8. Acknowledgements. In accepting the Award, Participant acknowledges, understands and agrees that:
(a) the Plan is established voluntarily by the Company;
(b) the Award of the Restricted Stock Units is voluntary and occasional and does not create any contractual or other right to receive future grants of Restricted Stock Units, or benefits in lieu of Restricted Stock Units, even if Restricted Stock Units have been granted repeatedly in the past;
(c) all decisions with respect to future Awards of Restricted Stock Units, if any, will be at the sole discretion of the Company;
(d) Participant is voluntarily participating in the Plan;
(e) the Restricted Stock Units and the Shares subject to the Restricted Stock Unit are extraordinary items that do not constitute compensation of any kind for services of any kind rendered to the Company or the Parent or Subsidiary employing or retaining Participant, and which are outside the scope of Participant’s employment or service contract, if any;
(f) for Employees, the Restricted Stock Units and the Shares subject to the Restricted Stock Units are not intended to replace any pension rights or compensation;
(g) the Restricted Stock Units and the Shares subject to the Restricted Stock Units are not part of normal or expected compensation or salary for any purposes, including, but not limited to, calculating any severance, resignation, termination, redundancy, dismissal, end of service payments, bonuses, long-service awards, pension or retirement or welfare benefits or similar payments and in no event should be considered as compensation for, or relating in any way to, past services for the Company, the Parent or Subsidiary employing or retaining Participant or any Subsidiary of the Company;
(h) the Award of Restricted Stock Units and Participant’s participation in the Plan will not be interpreted to form an employment or service contract or relationship with the Company or any Subsidiary or Parent of the Company;
(i) the future value of the underlying Shares is unknown and cannot be predicted with certainty;
(j) no claim or entitlement to compensation or damages shall arise from forfeiture of the Restricted Stock Units resulting from termination of Participant’s service by the Company or the Parent or Subsidiary employing or retaining Participant (for any reason whatsoever and whether or not in breach of local labor laws and whether or not later found to be invalid), and in consideration of the award of the Restricted Stock Units to which Participant is otherwise not entitled, Participant irrevocably agrees never to institute any claim against the Company or the Parent or Subsidiary employing or retaining Participant, waives his or her ability, if any, to bring any such claim, and releases the Company and the Employer from any such claim; if, notwithstanding the foregoing, any such claim is allowed by a court of competent jurisdiction, then, by participating in the Plan, Participant shall be deemed irrevocably to have agreed not to pursue such claim and agrees to execute any and all documents necessary to request dismissal or withdrawal of such claims; and
(k) for Employees, in the event of termination of Participant’s employment (whether or not in breach of local labor laws and whether or not later found to be invalid), Participant’s right to vest in the Restricted Stock Units under the Plan, if any, will terminate effective as of the date that Participant is no longer actively employed and will not be extended by any notice period mandated under local law (e.g., active employment would not
A - 3
include a period of “garden leave” or similar period pursuant to local law); the Administrator will have the exclusive discretion to determine when Participant is no longer actively employed for purposes of the Restricted Stock Unit.

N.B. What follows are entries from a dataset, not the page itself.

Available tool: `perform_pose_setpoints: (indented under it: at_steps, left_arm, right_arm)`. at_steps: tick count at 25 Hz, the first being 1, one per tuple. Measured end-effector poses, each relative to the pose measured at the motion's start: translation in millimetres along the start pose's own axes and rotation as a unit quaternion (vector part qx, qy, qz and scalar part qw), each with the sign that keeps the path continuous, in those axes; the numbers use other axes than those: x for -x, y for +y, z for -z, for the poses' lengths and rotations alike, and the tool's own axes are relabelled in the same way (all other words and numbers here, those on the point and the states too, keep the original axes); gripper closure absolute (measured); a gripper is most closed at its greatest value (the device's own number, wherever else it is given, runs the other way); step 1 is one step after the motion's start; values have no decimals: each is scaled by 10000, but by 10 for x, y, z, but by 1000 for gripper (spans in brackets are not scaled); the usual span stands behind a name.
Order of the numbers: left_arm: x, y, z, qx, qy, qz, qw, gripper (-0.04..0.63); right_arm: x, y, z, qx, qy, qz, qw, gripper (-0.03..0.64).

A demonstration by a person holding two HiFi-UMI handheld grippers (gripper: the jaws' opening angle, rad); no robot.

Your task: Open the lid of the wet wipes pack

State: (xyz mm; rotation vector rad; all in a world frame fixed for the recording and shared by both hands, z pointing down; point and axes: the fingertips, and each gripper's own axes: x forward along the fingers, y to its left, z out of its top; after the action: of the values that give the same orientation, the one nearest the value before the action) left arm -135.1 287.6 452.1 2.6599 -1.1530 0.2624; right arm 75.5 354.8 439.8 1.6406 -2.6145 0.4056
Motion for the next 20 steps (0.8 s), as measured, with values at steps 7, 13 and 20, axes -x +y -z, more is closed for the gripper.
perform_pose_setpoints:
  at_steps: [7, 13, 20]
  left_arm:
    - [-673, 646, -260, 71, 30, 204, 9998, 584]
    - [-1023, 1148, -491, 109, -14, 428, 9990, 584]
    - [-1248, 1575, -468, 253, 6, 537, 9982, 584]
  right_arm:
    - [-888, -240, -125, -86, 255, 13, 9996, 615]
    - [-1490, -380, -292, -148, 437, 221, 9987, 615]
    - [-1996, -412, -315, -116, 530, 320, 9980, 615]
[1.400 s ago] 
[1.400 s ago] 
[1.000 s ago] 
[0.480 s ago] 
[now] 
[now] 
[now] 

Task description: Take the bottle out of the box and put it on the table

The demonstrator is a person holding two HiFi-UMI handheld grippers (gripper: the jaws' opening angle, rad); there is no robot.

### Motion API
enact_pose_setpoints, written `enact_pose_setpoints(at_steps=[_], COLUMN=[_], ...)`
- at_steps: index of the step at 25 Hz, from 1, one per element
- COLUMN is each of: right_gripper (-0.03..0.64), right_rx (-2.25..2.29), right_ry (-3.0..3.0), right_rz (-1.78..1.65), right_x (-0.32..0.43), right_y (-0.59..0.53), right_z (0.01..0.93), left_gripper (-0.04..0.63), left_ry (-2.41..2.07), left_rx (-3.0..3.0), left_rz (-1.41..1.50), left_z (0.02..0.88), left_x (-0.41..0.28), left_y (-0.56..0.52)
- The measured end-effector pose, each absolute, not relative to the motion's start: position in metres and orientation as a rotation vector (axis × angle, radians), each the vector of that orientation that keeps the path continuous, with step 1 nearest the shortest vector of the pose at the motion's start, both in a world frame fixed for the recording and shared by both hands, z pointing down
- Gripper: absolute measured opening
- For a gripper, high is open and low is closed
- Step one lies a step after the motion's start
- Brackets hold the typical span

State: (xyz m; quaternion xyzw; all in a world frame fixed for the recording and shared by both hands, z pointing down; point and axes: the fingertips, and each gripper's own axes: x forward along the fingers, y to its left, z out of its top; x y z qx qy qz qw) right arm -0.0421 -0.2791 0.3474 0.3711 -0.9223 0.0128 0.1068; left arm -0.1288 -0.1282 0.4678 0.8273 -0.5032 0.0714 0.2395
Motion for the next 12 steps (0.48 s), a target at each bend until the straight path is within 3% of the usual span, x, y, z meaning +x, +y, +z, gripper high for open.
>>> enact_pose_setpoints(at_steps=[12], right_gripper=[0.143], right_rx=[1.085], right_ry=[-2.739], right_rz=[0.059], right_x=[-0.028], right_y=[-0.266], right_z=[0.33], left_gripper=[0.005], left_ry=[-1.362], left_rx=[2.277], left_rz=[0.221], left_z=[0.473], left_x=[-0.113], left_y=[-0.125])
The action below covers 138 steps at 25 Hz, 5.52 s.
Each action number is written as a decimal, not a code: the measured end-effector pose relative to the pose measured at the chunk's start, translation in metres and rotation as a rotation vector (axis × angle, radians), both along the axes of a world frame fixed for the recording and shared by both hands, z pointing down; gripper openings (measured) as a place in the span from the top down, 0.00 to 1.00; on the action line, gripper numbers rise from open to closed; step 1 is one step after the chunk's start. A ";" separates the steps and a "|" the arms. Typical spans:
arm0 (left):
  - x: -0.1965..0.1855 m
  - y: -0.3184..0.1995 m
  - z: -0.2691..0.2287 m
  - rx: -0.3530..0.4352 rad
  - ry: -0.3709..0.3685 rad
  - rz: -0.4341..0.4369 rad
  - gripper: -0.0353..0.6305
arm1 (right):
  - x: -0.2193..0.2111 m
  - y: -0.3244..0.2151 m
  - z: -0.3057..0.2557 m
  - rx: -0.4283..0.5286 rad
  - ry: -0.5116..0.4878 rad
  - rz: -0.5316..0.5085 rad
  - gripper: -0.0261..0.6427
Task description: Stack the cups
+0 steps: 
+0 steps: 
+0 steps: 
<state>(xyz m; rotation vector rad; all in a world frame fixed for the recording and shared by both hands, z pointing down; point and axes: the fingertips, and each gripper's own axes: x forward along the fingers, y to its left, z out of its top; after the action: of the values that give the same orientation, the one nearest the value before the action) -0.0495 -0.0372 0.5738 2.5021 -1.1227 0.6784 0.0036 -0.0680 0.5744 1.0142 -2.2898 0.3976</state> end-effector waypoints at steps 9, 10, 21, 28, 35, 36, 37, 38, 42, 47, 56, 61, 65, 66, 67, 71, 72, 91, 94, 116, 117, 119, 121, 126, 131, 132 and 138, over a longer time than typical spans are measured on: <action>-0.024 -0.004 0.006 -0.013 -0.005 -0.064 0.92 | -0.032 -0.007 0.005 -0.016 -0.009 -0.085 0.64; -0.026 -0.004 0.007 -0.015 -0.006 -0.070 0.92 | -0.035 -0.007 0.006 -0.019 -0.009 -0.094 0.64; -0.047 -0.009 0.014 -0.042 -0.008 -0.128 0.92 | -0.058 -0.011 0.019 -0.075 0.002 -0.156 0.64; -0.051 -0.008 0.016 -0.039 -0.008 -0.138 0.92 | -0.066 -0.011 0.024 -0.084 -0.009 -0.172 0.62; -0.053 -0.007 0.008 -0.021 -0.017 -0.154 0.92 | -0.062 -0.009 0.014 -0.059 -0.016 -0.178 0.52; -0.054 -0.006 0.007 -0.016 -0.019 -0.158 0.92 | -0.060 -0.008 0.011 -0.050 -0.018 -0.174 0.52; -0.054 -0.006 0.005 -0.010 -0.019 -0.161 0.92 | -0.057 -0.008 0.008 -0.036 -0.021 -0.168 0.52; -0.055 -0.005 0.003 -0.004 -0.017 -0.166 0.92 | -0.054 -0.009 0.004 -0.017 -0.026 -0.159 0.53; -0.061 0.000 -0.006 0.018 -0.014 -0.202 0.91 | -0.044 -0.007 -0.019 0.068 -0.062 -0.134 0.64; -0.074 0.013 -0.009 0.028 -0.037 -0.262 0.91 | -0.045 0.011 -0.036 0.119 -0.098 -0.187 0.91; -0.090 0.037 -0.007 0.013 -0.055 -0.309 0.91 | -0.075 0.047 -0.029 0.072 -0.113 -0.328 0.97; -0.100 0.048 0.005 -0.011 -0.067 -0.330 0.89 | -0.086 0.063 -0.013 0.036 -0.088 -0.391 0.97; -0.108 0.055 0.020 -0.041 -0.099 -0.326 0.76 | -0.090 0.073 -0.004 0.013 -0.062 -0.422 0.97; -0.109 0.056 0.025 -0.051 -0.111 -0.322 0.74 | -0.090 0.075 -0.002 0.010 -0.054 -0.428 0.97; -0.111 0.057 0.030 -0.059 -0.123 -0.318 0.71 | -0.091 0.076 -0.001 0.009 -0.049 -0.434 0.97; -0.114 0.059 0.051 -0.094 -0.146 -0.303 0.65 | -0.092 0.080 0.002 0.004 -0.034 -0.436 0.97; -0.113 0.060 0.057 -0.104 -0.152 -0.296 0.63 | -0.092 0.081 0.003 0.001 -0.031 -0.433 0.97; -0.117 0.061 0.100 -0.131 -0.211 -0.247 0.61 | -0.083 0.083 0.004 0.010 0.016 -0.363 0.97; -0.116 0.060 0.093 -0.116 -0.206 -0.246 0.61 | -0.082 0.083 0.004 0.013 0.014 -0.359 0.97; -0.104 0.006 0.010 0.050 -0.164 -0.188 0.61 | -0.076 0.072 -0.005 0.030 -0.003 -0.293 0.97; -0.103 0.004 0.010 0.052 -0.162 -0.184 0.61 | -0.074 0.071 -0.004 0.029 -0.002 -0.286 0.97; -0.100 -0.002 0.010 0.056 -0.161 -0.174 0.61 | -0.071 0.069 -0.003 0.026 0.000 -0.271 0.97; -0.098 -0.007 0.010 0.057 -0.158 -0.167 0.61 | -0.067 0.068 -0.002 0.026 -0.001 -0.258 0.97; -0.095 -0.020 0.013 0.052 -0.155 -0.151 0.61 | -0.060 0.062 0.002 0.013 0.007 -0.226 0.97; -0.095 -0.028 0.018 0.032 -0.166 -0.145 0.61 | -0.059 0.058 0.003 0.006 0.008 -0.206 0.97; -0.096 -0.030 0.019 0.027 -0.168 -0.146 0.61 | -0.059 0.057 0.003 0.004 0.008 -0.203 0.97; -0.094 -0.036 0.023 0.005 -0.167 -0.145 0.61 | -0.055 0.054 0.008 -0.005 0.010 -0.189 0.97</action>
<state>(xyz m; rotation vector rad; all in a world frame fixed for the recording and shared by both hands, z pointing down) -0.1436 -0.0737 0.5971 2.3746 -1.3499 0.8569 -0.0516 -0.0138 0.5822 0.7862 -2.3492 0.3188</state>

9. No Advice Regarding Grant. The Company is not providing any tax, legal or financial advice, nor is the Company making any recommendations regarding Participant’s participation in the Plan, or Participant’s acquisition or sale of the underlying Shares. Participant is xxxxxx advised to consult with his or her own personal tax, legal and financial advisors regarding his or her participation in the Plan before taking any action related to the Plan.
10. Rights as Stockholder. Neither Participant nor any person claiming under or through Participant will have any of the rights or privileges of a stockholder of the Company in respect of any Shares deliverable hereunder unless and until certificates representing such Shares will have been issued, recorded on the records of the Company or its transfer agents or registrars, and delivered to Participant. After such issuance, recordation and delivery, Participant will have all the rights of a stockholder of the Company with respect to voting such Shares and receipt of dividends and distributions on such Shares.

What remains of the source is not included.